- _How to complete this task_
Every line below from the one containing "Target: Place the" through the one containing "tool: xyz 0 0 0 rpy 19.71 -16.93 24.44" must be transcribed exactly. Omit all lines outside that stretch.
The data Block Start
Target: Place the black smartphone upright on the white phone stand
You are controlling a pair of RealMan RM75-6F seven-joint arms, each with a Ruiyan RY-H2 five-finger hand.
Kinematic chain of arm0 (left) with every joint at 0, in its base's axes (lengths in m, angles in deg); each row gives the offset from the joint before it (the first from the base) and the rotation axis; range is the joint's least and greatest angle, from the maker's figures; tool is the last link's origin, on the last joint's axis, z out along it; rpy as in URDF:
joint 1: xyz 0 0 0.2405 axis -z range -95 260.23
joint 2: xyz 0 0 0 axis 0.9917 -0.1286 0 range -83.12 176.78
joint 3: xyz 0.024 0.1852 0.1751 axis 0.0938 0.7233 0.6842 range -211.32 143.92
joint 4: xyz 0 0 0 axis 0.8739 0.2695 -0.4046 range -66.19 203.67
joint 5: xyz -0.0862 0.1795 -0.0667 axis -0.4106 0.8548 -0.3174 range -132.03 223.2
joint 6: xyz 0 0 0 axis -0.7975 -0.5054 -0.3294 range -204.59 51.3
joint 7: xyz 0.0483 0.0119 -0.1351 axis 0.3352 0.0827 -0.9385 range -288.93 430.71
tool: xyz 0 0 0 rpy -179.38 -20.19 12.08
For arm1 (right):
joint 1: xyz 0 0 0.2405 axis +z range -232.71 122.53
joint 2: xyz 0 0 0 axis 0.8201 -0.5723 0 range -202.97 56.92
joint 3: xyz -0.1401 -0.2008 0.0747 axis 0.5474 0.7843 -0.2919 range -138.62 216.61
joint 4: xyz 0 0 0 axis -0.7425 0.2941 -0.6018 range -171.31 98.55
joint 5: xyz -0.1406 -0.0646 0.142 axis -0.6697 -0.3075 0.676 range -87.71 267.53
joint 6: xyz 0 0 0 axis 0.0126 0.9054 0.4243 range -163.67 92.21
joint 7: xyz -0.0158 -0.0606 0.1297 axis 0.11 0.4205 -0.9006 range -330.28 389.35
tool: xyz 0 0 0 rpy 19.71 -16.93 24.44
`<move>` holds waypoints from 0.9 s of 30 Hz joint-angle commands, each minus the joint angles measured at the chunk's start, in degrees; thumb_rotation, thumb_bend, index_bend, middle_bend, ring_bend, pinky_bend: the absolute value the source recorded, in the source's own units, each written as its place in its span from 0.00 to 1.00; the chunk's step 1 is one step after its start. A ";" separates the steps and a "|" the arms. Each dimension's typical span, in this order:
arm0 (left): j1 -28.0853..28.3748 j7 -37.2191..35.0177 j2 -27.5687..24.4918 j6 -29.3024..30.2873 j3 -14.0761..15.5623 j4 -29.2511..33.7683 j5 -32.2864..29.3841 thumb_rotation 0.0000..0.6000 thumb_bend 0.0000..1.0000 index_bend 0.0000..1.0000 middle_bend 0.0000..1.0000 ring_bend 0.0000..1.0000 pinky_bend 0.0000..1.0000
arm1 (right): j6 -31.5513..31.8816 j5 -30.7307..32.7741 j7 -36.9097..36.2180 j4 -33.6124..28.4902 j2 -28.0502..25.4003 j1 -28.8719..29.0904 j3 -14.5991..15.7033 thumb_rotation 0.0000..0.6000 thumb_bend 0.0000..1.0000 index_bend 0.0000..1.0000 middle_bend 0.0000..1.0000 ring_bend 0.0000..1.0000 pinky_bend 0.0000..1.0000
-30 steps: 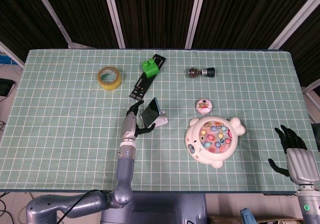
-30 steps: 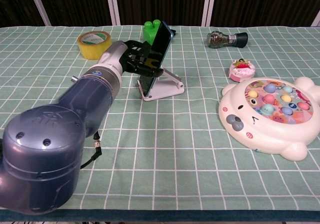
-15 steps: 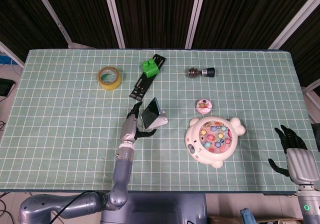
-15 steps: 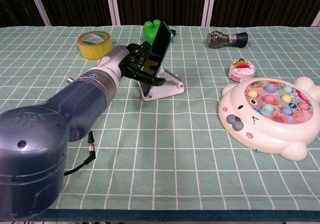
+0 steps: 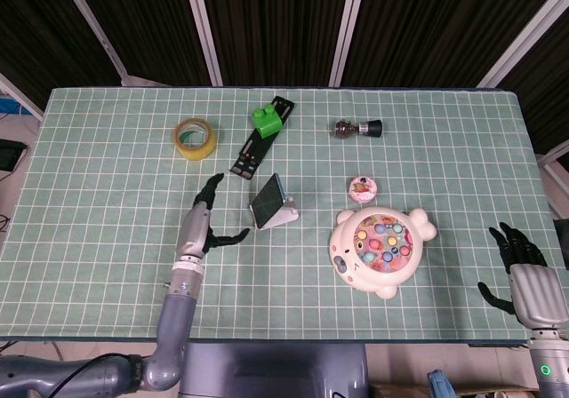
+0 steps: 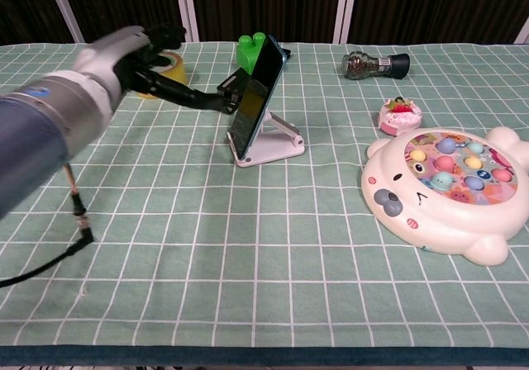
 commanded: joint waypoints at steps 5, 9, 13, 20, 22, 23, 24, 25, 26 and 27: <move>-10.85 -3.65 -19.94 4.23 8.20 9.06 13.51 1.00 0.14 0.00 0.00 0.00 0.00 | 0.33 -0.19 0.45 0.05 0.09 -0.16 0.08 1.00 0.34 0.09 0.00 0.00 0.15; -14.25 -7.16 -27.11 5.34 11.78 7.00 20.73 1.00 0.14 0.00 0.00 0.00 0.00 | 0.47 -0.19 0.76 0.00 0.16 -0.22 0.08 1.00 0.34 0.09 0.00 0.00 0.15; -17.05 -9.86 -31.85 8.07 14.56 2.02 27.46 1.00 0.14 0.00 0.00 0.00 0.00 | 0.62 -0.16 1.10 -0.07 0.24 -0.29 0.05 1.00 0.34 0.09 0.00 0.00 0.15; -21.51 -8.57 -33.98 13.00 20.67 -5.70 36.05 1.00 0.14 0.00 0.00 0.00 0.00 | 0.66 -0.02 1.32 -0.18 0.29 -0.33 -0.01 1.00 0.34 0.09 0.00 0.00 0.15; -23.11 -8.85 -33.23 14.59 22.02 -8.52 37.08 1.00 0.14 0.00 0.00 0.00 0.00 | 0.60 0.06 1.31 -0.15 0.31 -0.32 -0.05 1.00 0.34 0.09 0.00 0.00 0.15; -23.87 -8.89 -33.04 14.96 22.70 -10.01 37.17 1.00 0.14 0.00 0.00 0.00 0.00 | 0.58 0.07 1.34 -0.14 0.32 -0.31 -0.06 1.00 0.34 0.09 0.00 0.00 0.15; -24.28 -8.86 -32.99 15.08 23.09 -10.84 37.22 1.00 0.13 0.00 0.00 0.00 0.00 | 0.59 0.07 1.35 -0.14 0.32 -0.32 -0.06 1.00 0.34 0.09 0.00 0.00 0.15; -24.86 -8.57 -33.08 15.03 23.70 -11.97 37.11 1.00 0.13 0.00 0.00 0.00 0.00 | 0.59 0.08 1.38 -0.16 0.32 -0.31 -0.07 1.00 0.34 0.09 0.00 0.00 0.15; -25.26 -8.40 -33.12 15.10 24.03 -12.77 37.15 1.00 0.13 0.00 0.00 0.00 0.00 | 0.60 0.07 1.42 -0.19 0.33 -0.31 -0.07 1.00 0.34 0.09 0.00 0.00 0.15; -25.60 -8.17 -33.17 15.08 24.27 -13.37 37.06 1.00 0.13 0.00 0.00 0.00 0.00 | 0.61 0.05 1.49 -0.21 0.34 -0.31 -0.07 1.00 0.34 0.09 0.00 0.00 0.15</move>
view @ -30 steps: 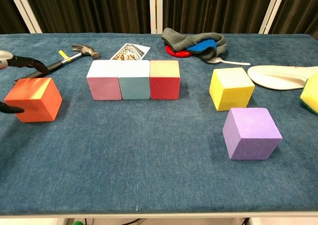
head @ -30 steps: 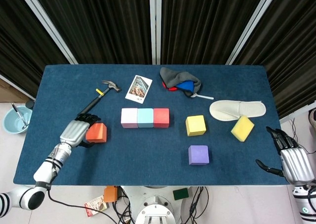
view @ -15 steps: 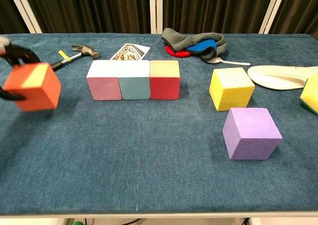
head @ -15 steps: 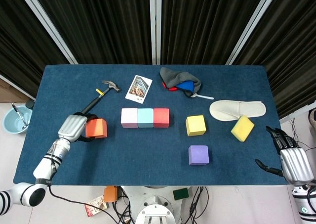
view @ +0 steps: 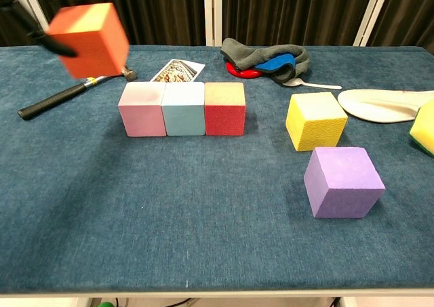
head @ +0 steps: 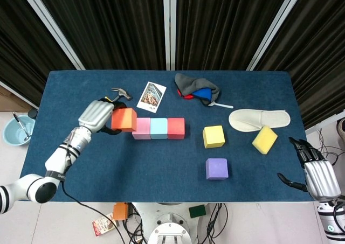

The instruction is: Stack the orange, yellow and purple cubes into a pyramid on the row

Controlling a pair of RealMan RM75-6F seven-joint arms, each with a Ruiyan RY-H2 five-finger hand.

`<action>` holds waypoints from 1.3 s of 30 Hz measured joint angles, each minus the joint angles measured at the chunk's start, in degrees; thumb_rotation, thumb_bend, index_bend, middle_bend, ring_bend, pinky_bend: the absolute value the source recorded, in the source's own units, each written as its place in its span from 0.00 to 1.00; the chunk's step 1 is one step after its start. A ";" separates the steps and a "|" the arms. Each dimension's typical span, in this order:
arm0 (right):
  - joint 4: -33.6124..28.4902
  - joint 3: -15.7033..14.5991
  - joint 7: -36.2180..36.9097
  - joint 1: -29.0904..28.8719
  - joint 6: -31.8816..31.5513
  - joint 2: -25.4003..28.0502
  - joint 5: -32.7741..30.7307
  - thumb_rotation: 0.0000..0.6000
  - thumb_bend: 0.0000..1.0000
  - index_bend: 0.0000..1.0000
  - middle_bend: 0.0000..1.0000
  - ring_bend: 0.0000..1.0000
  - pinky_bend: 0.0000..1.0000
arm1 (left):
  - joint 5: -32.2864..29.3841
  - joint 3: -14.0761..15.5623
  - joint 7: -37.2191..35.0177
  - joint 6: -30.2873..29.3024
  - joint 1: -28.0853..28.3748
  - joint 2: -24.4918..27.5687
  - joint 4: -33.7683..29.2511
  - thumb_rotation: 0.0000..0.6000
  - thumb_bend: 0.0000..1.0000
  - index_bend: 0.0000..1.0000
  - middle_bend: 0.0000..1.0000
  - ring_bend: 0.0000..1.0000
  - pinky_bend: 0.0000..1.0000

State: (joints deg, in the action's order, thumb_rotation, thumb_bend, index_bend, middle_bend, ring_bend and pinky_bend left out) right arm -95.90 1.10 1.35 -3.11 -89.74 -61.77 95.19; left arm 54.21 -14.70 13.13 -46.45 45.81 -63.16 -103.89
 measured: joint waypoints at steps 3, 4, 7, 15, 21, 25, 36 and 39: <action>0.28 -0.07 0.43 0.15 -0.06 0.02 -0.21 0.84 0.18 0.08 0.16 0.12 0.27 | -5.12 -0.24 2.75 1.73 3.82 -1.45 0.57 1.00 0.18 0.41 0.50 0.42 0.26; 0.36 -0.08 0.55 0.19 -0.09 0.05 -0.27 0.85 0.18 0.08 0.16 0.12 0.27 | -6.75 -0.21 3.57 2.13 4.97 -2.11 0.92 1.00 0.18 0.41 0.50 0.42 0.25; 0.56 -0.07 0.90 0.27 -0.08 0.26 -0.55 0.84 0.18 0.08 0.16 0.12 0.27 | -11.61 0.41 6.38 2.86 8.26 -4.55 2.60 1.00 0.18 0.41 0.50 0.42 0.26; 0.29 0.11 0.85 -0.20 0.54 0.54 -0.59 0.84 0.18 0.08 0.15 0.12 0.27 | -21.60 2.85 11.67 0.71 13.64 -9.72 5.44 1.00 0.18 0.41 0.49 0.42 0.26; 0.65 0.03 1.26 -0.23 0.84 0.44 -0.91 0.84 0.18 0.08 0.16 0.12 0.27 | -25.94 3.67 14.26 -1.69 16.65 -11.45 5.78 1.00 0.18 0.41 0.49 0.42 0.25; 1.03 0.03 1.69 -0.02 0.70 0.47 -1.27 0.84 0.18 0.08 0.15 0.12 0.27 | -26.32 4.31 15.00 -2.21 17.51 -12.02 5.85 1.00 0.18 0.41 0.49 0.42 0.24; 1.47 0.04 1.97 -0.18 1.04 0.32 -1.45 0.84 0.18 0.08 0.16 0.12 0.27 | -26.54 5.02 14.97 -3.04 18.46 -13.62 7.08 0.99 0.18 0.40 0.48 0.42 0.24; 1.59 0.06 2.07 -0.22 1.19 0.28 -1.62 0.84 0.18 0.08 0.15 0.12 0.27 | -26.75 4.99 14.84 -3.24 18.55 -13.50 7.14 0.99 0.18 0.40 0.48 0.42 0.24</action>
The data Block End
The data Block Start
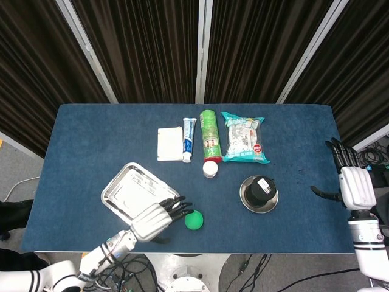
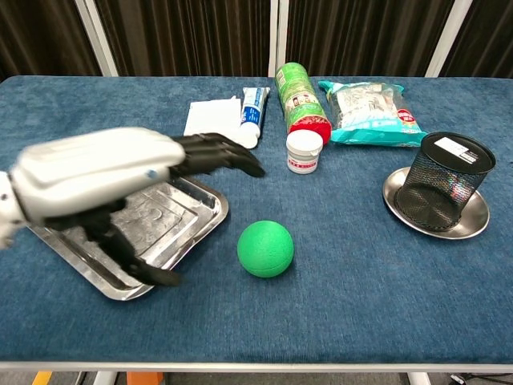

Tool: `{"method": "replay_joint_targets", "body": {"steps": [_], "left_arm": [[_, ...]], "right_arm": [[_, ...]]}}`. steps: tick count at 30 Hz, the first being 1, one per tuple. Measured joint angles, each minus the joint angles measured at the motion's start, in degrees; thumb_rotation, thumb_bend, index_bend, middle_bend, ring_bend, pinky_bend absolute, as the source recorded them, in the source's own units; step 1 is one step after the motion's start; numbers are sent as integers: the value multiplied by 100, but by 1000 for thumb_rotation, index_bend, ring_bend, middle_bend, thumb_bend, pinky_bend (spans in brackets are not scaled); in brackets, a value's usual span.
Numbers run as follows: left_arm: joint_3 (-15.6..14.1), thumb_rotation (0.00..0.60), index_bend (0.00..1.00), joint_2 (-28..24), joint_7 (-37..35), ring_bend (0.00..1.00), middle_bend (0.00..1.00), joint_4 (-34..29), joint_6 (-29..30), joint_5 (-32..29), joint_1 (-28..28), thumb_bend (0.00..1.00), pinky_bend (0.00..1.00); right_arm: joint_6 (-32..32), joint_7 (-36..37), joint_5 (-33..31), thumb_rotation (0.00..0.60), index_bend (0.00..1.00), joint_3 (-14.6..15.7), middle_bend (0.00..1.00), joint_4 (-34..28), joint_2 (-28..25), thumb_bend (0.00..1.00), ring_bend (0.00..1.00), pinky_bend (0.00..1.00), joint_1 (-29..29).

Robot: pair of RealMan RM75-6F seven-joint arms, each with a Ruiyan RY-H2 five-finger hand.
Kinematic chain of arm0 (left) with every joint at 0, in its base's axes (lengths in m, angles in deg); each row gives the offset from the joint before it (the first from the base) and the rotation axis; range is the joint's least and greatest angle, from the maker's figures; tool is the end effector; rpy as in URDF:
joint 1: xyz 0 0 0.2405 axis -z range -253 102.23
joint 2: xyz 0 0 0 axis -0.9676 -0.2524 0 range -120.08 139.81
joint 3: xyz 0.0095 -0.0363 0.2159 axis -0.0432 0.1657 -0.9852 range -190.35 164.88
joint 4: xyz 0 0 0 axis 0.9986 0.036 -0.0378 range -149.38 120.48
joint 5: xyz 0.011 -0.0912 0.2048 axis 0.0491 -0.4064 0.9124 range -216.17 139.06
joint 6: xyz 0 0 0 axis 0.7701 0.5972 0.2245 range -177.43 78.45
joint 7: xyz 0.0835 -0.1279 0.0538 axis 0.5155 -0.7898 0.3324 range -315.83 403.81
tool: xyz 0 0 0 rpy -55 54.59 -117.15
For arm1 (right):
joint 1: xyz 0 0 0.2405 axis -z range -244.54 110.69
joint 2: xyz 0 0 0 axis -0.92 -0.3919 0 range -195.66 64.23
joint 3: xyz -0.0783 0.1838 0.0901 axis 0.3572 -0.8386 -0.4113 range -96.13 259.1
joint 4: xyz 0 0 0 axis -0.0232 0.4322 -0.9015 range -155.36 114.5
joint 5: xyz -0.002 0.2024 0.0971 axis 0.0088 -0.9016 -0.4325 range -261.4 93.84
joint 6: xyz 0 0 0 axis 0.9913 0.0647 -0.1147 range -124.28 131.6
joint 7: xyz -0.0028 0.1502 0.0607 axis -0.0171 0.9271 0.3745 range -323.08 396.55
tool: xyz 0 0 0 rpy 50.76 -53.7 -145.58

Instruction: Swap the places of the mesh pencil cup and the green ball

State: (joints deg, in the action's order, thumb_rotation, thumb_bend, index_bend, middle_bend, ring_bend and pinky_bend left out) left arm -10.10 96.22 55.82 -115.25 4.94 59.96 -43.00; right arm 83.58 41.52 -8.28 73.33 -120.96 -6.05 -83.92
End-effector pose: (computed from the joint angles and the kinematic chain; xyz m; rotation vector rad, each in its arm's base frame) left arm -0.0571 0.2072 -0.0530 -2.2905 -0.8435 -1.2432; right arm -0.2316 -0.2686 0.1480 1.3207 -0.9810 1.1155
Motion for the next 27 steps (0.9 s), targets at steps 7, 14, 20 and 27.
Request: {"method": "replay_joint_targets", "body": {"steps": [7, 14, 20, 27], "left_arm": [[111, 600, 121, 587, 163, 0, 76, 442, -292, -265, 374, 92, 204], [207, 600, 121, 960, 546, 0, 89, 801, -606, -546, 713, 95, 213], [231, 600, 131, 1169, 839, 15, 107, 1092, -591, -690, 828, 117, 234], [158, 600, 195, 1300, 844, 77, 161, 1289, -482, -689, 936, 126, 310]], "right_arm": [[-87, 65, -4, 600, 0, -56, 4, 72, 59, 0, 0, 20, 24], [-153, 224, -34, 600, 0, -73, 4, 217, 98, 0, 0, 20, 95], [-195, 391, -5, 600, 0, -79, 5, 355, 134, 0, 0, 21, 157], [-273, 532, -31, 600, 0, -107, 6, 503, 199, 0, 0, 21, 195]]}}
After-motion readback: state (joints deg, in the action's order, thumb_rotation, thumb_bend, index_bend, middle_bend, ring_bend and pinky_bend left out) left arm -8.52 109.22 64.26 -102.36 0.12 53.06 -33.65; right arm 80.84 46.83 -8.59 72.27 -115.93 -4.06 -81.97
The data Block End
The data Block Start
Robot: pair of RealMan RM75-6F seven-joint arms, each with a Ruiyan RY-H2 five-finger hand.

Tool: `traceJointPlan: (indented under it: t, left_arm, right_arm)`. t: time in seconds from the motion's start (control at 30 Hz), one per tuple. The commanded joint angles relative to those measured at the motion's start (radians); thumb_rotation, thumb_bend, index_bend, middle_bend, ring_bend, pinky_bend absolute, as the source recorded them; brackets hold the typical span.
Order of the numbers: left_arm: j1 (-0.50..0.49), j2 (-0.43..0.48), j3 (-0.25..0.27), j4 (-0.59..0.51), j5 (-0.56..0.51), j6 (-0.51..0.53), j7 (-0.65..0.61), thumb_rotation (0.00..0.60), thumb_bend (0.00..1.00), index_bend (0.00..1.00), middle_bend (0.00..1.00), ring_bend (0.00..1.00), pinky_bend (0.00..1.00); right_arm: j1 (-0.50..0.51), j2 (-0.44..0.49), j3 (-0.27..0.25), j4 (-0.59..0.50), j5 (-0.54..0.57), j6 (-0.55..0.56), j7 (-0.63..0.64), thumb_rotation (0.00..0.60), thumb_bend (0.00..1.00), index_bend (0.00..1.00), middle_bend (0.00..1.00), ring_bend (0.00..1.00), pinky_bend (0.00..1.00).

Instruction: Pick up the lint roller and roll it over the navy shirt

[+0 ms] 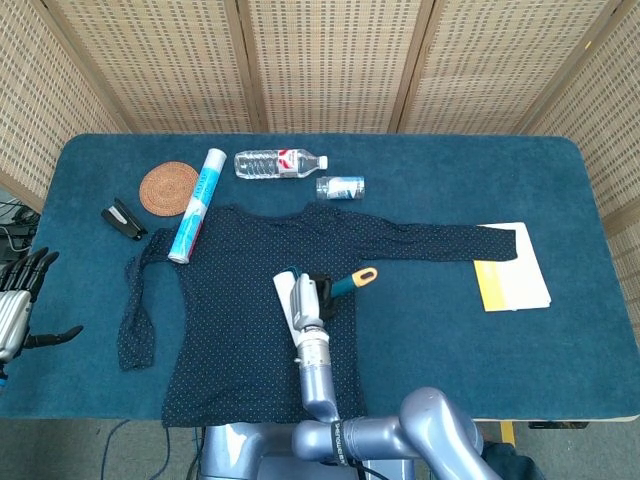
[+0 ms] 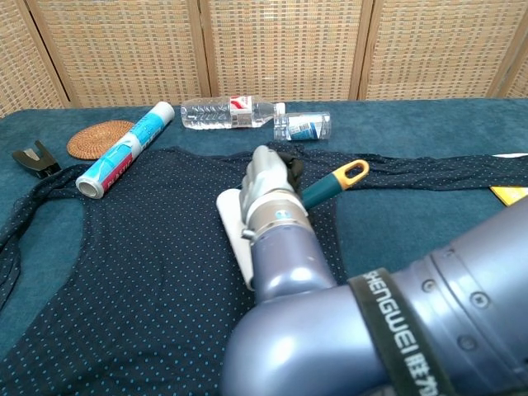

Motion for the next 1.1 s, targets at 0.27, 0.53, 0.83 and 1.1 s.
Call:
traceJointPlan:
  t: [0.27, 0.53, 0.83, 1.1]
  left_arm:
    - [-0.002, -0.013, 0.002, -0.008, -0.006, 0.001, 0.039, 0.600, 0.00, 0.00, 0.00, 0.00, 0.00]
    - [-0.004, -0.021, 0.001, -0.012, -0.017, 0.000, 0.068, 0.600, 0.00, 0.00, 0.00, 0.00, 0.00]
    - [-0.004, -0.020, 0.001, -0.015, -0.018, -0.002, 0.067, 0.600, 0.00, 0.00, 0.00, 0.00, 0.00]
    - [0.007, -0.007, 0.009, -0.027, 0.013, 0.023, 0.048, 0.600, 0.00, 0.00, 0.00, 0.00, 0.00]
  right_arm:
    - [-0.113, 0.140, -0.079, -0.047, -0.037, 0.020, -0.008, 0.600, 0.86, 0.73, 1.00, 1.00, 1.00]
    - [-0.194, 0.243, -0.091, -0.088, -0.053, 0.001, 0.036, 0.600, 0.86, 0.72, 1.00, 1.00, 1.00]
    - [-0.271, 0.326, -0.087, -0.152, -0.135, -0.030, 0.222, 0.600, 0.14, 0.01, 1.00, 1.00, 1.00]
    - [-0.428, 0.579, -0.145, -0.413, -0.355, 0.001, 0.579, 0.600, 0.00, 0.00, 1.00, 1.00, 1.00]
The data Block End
- _Answer to this problem_
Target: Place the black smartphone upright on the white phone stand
You are controlling a pair of RealMan RM75-6F seven-joint arms, each with a Ruiyan RY-H2 five-finger hand.
Kinematic chain of arm0 (left) with every joint at 0, in its base's axes (lengths in m, angles in deg); each row gives the offset from the joint before it (the first from the base) and the rotation axis; range is the joint's least and greatest angle, from the maker's figures; tool is the last link's origin, on the last joint's axis, z out along it; rpy as in URDF:
joint 1: xyz 0 0 0.2405 axis -z range -95 260.23
joint 2: xyz 0 0 0 axis 0.9917 -0.1286 0 range -83.12 176.78
joint 3: xyz 0.024 0.1852 0.1751 axis 0.0938 0.7233 0.6842 range -211.32 143.92
joint 4: xyz 0 0 0 axis 0.8739 0.2695 -0.4046 range -66.19 203.67
joint 5: xyz -0.0862 0.1795 -0.0667 axis -0.4106 0.8548 -0.3174 range -132.03 223.2
joint 6: xyz 0 0 0 axis -0.7975 -0.5054 -0.3294 range -204.59 51.3
joint 7: xyz 0.0483 0.0119 -0.1351 axis 0.3352 0.0827 -0.9385 range -288.93 430.71
tool: xyz 0 0 0 rpy -179.38 -20.19 12.08
For arm1 (right):
joint 1: xyz 0 0 0.2405 axis +z range -232.71 122.53
joint 2: xyz 0 0 0 axis 0.8201 -0.5723 0 range -202.97 56.92
joint 3: xyz -0.1401 -0.2008 0.0747 axis 0.5474 0.7843 -0.2919 range -138.62 216.61
joint 4: xyz 0 0 0 axis -0.7425 0.2941 -0.6018 range -171.31 98.55
joint 5: xyz -0.1406 -0.0646 0.142 axis -0.6697 -0.3075 0.676 range -87.71 267.53
joint 6: xyz 0 0 0 axis 0.0126 0.9054 0.4243 range -163.67 92.21
joint 7: xyz -0.0158 -0.0606 0.1297 axis 0.11 0.4205 -0.9006 range -330.28 389.35
tool: xyz 0 0 0 rpy 19.71 -16.93 24.44

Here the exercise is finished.